# ??Misconceptions about preventing and doing violence??



## BLACK LION (May 13, 2009)

I would like to share this becuase its very important to me to do so and it is articulated better than I have been able to.   It has been a topic of discussion and confusion so I hope this helps.


*"Preventing Violence vs. Doing Violence *




_*Two Very Different Things*

Obviously, right? When stated in opposition like that, it's self-evident. And yet, I get enough feedback to tell me it's still fuzzy in most people's heads. Nearly everyone we train shows up looking for the former -- they want to prevent violence from happening to themselves -- while only paying lip service to the latter.

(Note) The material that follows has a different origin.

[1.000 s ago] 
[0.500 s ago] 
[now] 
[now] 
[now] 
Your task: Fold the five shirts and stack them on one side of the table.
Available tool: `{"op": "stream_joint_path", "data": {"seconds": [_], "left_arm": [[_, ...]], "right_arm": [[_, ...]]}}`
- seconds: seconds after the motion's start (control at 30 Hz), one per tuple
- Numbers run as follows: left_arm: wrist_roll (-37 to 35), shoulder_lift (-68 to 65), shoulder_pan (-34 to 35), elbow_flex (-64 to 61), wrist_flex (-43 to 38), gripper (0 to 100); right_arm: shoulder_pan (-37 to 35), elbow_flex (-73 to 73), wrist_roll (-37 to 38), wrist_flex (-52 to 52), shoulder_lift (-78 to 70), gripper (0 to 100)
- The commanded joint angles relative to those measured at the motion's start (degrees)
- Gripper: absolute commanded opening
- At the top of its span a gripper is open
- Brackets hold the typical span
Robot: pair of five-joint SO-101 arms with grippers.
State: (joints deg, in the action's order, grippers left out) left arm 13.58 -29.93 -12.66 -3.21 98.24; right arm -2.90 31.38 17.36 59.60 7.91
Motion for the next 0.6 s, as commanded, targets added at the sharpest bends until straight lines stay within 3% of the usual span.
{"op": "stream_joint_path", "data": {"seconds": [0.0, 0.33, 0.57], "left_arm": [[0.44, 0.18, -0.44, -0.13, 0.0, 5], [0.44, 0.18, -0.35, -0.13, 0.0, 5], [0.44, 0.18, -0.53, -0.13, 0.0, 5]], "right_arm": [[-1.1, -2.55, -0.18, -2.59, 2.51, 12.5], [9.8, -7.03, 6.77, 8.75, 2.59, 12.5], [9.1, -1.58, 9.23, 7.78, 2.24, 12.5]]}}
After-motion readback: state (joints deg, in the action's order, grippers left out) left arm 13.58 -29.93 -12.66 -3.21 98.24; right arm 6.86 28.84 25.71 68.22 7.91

If given the choice, sane people would rather prevent violence than do it to another. This is fine as long as everyone understands the difference between the two.
__...
Understanding that what people really want is an easy, painless way of preventing violence from happening, rather than to learn how to be the one doing it, cleared up a lot of misunderstanding for me as an instructor. It's much easier for me to communicate when I know this is the baseline assumption.
_

_From the other side, it's important to make it clear that there is no physical action that makes you safe -- physical action is not the path to safety, it's the path to ruin him. If you want to prevent violence, be smart and use your social skills. But once the violence starts, the only thing that's going to change the situation in your favor is hurting him. Confuse the two at your own peril."

_Full article HERE.


----------



## Aiki Lee (May 14, 2009)

I agree with you for the most part. The only thing I have an issue with is the method for stopping an attack. I have no problem with the lethality of combat. If a man tries to do serious harm to you, kill him if you must. I have no qualms about that. The only thing I would say is that people instictivly protect their vitals (albiet poorly, if not properly trained), so these targets are not necessarily as easy to hit as some might think. That is why I would say that tactics must be applied to ensure victory.


----------



## seasoned (May 14, 2009)

After reading the op I'm not sure I can answer, if in fact there is an answer, or if a comment will suffice. It sounds like we can teach someone to posture well, show them how to give some attitude when needed, and even teach them physical action to stop an attack. But, the bottom line is, can you truly teach someone to be truly violent. For sure, we can teach someone to be violent, which are just actions, but to teach them to drop down to the level of the attacker in respect to their commitment to destroy you, may be a different story. Everyone for the most part, when needed, wants to stop violent by some means, but in doing so they need to become violent themselves. Is the everyday person, entering a training hall, there to learn to become violent, if in fact you can learn it. Or are they looking for a means to stop someone else's violent actions, not realizing they have to become violent themselves. Am I understanding the op, or am I off tract?


----------



## Brian King (May 14, 2009)

There is a temptation to view human interaction sort of like a math or scientific problem. Where you can, like a pie, divide it off into pieces then dissect each piece very carefully and minutely. It seems to be a natural method of discovery and exploration but it has a flaw in my opinion. If you divide up a pie to examine each piece separately when you try to put the pie back together you can easily have a mess. People tend to get stuck on that piece that fits into their mold of view. They give that piece of the equation much more importance than the other pieces that might call into question their truths, or provide argument to them. Providing more focus on one might not be a bad thing if it can be remembered that it is just one part of a whole. Focusing on one part and understanding that part does not mean understanding of the whole. Focusing on one part and taking the understanding of that small part and shoe horning that understanding or truth to fit all the other parts rarely if ever works no matter how satisfying to the ego that it may be.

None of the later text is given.